→ **Assigned task**: The answer is the full listing restated exactly, without any pictures.

^^^^^^^^^^^^^^^^

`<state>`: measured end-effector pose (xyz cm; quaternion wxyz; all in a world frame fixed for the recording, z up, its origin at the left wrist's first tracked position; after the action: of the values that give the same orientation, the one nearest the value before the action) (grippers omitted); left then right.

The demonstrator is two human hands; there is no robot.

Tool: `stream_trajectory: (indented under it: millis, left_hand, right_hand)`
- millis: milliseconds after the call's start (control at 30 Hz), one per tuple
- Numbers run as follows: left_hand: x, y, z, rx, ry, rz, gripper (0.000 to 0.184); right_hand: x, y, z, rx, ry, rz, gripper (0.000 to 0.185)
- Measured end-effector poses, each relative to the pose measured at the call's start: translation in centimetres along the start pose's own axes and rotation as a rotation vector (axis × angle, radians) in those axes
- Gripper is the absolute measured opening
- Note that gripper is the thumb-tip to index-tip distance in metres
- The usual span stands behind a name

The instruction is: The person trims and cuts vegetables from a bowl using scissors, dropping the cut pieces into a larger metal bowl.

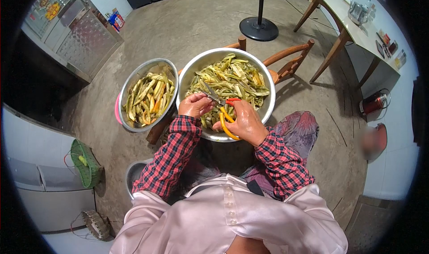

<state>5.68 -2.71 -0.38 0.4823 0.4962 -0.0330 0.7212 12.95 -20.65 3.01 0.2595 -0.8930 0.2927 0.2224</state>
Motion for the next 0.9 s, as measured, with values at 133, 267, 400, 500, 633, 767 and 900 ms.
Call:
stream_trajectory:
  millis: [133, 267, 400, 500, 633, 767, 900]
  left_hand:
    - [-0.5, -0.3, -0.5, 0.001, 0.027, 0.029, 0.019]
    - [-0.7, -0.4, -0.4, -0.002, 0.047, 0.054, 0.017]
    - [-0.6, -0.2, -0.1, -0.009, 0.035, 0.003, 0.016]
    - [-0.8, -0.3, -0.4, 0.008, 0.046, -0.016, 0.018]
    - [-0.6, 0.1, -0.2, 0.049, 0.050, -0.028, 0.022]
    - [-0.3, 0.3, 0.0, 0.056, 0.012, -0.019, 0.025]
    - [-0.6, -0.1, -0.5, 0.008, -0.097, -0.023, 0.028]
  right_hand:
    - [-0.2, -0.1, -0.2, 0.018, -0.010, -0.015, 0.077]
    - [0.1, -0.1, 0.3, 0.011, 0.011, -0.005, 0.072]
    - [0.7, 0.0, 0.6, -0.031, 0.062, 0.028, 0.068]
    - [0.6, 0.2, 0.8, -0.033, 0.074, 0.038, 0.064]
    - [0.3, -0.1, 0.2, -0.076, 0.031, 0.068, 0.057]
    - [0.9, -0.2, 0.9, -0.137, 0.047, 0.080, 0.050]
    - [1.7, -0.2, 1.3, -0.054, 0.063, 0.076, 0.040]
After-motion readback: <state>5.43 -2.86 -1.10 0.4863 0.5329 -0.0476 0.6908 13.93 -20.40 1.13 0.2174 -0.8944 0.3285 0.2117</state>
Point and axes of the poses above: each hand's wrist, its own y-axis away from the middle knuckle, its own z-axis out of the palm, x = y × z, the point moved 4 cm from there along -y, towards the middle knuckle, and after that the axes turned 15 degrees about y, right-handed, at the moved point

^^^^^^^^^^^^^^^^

→ **Exercise response**:
`<state>`: measured end-effector pose (xyz cm; quaternion wxyz; all in a world frame fixed for the recording, z up, its origin at the left wrist's first tracked position; after the action: of the values that give the same orientation, the one nearest the value before the action) (grippers omitted); left then right.

The demonstrator is two human hands; there is no robot.

Tool: `stream_trajectory: (indented under it: millis, left_hand, right_hand)`
- millis: milliseconds after the call's start (control at 30 Hz), one per tuple
- Numbers run as follows: left_hand: x, y, z, rx, ry, rz, gripper (0.000 to 0.184); right_hand: x, y, z, rx, ry, rz, gripper (0.000 to 0.185)
- Measured end-effector poses, each relative to the pose measured at the call's start: translation in centimetres along the start pose's own axes and rotation as a rotation vector (axis × angle, radians) in those axes
- Gripper is the absolute measured opening
- Note that gripper is the thumb-tip to index-tip distance in metres
- The usual span stands behind a name

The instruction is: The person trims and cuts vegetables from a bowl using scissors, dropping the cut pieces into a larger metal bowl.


<state>5.68 -2.71 -0.38 0.4823 0.4962 -0.0330 0.7212 12.95 -20.65 3.01 0.2595 -0.8930 0.2927 0.2224</state>
Motion for the next 0.9 s, as measured, with values at 133, 267, 400, 500, 633, 767 and 900 ms.
Call:
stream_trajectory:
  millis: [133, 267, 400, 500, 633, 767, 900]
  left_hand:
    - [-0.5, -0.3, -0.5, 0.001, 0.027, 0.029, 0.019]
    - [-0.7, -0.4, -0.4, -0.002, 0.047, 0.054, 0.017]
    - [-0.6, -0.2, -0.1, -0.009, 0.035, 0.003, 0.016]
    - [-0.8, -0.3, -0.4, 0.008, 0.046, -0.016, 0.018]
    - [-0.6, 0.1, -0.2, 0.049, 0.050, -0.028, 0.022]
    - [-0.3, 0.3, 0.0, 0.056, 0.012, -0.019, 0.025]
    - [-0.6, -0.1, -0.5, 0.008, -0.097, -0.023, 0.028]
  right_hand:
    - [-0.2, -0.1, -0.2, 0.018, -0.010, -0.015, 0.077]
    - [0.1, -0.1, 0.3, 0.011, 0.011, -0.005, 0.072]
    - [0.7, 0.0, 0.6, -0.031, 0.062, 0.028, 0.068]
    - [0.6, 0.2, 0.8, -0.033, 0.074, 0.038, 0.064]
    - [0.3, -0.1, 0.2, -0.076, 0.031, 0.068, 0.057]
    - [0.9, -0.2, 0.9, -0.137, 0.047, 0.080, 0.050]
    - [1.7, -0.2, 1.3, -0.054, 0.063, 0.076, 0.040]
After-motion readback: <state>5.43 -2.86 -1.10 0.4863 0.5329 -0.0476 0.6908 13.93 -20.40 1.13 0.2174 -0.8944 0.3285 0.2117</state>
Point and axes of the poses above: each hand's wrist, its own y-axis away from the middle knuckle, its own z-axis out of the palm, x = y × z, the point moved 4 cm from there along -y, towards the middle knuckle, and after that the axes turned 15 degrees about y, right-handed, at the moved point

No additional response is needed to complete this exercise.